▶ **TASK TO CARRY OUT**:
Exactly as they appear below, repeat the lines from the one with "Q: For every instance of the clear acrylic left" through the one with "black round object", and no others.

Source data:
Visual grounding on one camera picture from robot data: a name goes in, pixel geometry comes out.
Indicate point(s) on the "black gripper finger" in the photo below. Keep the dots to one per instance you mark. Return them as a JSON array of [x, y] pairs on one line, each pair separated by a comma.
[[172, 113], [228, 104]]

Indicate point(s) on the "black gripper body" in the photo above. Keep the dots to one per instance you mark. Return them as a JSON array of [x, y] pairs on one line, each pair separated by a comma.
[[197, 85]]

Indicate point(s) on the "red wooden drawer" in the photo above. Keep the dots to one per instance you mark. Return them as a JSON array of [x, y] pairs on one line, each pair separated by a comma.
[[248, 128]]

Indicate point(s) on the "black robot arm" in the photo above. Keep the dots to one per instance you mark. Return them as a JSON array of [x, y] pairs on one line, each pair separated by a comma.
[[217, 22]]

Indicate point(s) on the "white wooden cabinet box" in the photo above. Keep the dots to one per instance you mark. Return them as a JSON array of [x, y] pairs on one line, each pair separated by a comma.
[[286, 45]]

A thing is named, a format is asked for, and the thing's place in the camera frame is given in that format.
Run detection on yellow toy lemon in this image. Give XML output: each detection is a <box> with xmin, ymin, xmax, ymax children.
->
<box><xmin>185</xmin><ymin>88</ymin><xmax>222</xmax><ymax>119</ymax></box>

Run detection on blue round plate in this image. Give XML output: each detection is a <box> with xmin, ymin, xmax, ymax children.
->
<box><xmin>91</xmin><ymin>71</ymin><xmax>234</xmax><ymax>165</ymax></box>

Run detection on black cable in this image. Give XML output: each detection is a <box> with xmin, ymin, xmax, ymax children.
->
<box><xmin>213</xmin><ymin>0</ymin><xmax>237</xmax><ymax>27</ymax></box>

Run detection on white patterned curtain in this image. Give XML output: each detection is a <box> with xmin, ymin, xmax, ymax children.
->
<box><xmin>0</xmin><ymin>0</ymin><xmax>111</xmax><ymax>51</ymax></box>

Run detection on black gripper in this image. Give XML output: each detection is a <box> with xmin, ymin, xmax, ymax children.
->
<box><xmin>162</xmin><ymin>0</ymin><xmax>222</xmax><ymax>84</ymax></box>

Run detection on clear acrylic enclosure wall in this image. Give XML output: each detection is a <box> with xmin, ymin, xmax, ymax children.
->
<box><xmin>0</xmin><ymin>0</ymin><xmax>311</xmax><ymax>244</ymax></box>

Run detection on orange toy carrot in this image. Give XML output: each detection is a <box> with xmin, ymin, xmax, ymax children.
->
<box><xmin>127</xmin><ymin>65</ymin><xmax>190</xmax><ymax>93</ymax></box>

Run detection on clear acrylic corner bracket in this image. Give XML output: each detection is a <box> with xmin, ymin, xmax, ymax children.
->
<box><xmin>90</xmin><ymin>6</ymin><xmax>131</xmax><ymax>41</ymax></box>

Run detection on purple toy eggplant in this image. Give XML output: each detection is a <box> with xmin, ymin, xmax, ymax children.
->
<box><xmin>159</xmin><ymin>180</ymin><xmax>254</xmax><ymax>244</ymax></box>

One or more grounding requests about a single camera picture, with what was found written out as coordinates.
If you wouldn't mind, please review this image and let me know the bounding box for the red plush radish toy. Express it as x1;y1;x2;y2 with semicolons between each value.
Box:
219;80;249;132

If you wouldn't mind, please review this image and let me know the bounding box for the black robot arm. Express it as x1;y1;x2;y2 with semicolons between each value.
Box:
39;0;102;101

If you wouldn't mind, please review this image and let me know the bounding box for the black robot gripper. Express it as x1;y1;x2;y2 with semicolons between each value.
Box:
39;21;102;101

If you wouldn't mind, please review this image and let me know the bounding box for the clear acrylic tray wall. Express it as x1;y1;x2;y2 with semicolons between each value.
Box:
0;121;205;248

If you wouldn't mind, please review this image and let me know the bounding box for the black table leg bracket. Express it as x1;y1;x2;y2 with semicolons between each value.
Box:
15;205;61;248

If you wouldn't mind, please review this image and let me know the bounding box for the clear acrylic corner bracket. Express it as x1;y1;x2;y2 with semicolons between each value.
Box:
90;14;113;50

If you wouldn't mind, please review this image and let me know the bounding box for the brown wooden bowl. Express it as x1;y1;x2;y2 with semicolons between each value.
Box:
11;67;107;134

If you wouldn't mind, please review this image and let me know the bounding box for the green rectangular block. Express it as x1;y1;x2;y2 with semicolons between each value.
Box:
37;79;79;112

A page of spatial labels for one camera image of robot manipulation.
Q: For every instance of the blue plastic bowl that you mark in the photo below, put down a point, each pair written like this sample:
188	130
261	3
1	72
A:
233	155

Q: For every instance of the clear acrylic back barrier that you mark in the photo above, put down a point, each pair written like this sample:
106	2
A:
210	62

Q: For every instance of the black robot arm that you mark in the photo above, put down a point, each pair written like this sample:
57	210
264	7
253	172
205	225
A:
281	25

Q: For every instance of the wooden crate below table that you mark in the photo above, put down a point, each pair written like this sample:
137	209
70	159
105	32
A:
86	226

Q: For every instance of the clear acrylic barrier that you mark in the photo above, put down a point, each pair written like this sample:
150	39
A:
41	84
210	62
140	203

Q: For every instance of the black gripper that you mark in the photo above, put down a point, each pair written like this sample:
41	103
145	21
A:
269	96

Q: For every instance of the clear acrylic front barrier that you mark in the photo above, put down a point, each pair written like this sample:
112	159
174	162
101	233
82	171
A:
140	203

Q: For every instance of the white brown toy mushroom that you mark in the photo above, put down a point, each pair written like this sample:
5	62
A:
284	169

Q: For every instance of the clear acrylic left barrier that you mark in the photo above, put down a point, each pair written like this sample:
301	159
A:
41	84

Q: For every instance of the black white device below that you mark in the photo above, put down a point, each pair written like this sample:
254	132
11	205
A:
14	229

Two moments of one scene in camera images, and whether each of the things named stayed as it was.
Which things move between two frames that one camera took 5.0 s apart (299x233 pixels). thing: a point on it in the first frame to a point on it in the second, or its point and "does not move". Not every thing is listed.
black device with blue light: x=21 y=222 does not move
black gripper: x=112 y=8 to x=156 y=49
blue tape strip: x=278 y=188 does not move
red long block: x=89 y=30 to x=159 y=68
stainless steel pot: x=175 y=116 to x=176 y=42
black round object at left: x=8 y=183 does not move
* * *
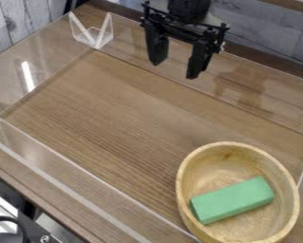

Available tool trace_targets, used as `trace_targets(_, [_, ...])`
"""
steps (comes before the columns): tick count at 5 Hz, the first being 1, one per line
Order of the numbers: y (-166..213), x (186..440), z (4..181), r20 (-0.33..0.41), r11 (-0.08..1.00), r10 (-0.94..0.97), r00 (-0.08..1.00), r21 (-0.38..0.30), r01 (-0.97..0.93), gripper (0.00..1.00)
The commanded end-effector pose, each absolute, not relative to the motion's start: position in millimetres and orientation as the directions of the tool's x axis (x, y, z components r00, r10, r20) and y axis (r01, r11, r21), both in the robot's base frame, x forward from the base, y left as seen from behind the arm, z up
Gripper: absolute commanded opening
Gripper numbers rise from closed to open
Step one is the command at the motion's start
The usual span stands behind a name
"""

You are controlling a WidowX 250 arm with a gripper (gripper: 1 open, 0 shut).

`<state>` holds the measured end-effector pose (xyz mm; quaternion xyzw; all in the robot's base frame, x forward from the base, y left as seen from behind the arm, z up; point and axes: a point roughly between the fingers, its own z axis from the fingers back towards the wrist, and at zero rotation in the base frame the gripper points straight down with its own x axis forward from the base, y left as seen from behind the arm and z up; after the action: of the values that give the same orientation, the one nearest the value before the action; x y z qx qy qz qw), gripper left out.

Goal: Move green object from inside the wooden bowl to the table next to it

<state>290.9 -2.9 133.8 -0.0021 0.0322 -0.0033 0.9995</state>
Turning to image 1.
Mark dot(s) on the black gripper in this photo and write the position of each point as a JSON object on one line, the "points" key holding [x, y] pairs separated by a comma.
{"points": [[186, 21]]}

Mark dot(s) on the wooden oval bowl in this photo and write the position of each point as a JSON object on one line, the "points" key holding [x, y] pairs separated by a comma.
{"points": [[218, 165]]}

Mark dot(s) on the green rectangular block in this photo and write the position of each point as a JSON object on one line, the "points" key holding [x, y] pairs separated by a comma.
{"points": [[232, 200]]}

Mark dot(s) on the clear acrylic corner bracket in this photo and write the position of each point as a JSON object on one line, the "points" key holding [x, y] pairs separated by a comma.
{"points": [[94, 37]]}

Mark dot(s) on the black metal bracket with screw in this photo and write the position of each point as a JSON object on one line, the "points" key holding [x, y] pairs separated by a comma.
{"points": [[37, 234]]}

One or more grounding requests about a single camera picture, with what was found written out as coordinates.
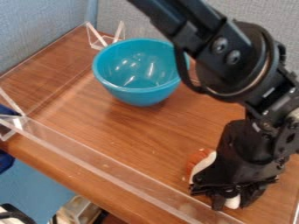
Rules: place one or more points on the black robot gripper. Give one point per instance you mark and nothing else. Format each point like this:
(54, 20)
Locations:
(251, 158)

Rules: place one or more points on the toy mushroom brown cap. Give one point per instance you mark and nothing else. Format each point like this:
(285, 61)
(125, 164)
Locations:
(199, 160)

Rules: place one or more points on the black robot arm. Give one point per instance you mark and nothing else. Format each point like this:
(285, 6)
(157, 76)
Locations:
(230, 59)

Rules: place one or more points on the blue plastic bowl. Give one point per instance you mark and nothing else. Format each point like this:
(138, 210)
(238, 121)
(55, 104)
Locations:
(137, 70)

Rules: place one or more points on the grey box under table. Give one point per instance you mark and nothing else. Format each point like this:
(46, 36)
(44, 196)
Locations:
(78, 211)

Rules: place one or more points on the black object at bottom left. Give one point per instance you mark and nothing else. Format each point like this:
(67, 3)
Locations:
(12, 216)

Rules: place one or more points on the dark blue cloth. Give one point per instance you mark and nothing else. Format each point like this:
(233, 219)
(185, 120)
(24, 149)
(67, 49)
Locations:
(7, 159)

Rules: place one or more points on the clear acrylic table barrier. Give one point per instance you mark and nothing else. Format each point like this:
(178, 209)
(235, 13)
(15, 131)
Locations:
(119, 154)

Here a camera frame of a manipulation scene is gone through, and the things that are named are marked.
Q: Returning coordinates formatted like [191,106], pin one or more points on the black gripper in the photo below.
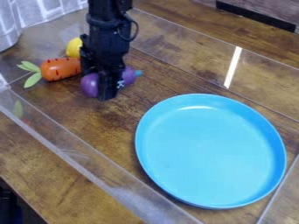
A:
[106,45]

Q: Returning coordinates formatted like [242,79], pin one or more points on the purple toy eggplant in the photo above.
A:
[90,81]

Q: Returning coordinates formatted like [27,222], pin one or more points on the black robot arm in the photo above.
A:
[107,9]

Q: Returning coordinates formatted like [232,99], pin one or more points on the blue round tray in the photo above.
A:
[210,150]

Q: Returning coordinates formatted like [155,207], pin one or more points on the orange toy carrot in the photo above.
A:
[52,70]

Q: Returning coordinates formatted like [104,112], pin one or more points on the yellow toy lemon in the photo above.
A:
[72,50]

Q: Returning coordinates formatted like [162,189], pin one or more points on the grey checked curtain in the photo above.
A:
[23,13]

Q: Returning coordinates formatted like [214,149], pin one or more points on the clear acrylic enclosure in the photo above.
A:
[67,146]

▶ **RESULT**:
Q: For every instance of the clear acrylic left barrier that you mark in the photo above, put down a point, each pair written like this sample:
301	159
A:
41	84

Q: For every instance of the black white device below that you mark in the photo above, put down a point, each pair written like this sample:
254	132
11	205
A:
14	229

Two moments of one scene in camera images, and whether each of the things named stayed as it was.
Which things move between two frames that one camera took 5.0 s apart (299x233 pixels). thing: a point on it in the first frame to a point on it in the second, or its point and "does not move". Not every thing is listed.
black device with blue light: x=21 y=222 does not move
black gripper: x=112 y=8 to x=156 y=49
blue tape strip: x=278 y=188 does not move
red long block: x=89 y=30 to x=159 y=68
stainless steel pot: x=175 y=116 to x=176 y=42
black round object at left: x=8 y=183 does not move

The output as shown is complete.